*What is being asked*:
Everything from the first line of the material below through the line containing "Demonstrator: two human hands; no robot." is to be printed exactly, and nothing more.

*Collected material*:
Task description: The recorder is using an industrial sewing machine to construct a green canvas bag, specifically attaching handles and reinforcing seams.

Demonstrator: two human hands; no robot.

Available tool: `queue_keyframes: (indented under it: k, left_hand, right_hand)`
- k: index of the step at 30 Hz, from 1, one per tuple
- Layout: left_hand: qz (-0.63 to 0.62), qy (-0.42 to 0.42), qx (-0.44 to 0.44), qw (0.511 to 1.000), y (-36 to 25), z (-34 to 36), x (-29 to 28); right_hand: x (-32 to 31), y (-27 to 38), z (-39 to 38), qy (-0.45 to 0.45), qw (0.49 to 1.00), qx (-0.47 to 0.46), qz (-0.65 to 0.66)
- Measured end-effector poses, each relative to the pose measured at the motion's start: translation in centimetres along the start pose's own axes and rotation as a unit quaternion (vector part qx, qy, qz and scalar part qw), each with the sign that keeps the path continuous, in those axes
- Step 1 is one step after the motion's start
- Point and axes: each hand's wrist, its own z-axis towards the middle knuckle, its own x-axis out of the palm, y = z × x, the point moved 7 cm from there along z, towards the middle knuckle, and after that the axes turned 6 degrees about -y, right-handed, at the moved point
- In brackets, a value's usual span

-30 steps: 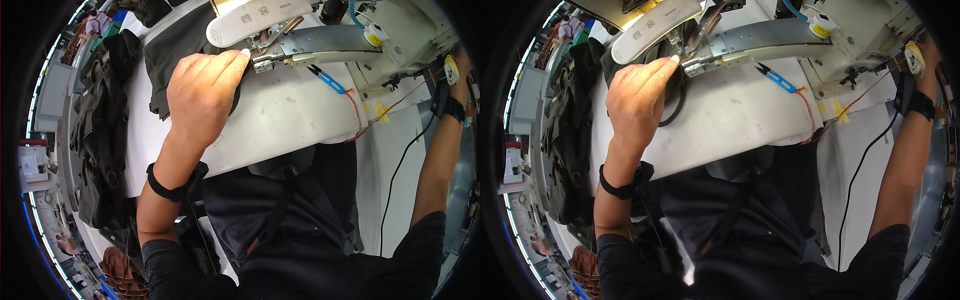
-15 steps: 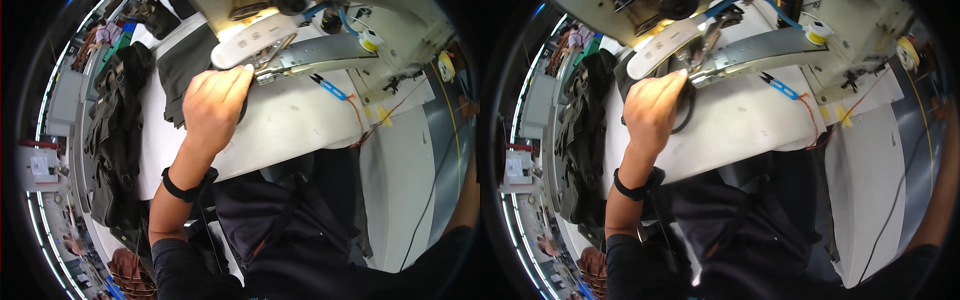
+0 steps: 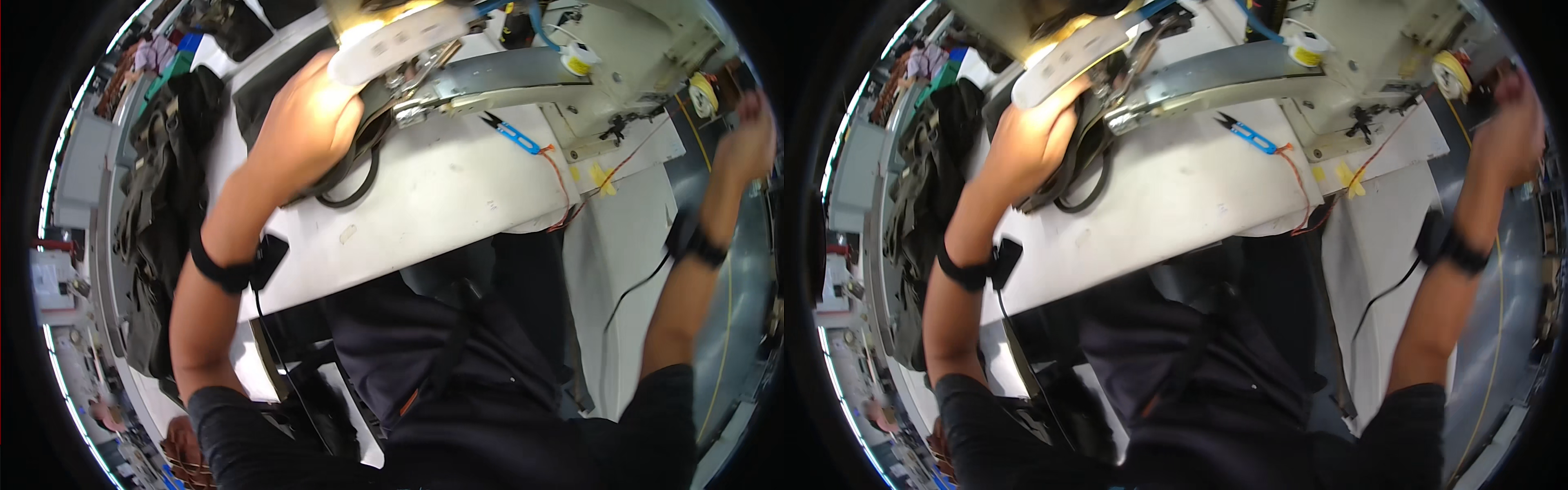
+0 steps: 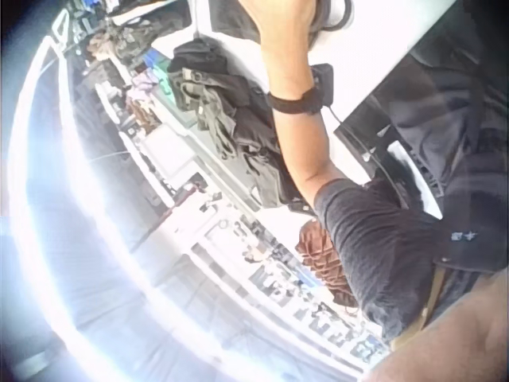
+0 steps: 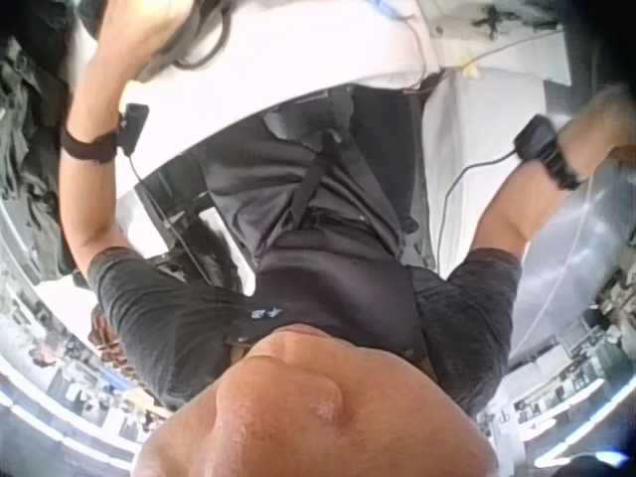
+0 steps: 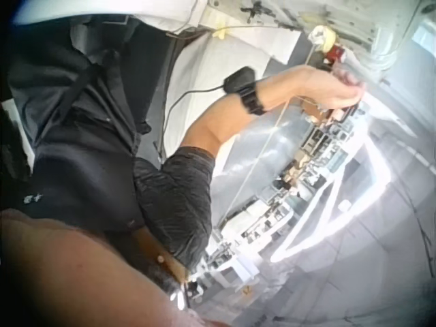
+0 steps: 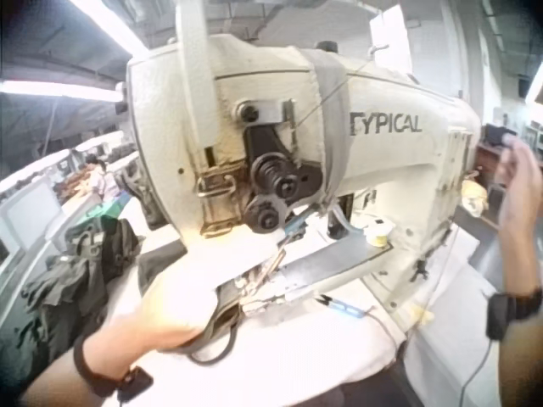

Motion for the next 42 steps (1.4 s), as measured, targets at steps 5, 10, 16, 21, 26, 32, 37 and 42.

*Exercise answer*:
Task description: The recorder is using an industrial sewing machine to construct a green canvas bag, specifically attaching handles and reinforcing seams.

Demonstrator: two human hands; no robot.

Nothing remains to be done for this exercise.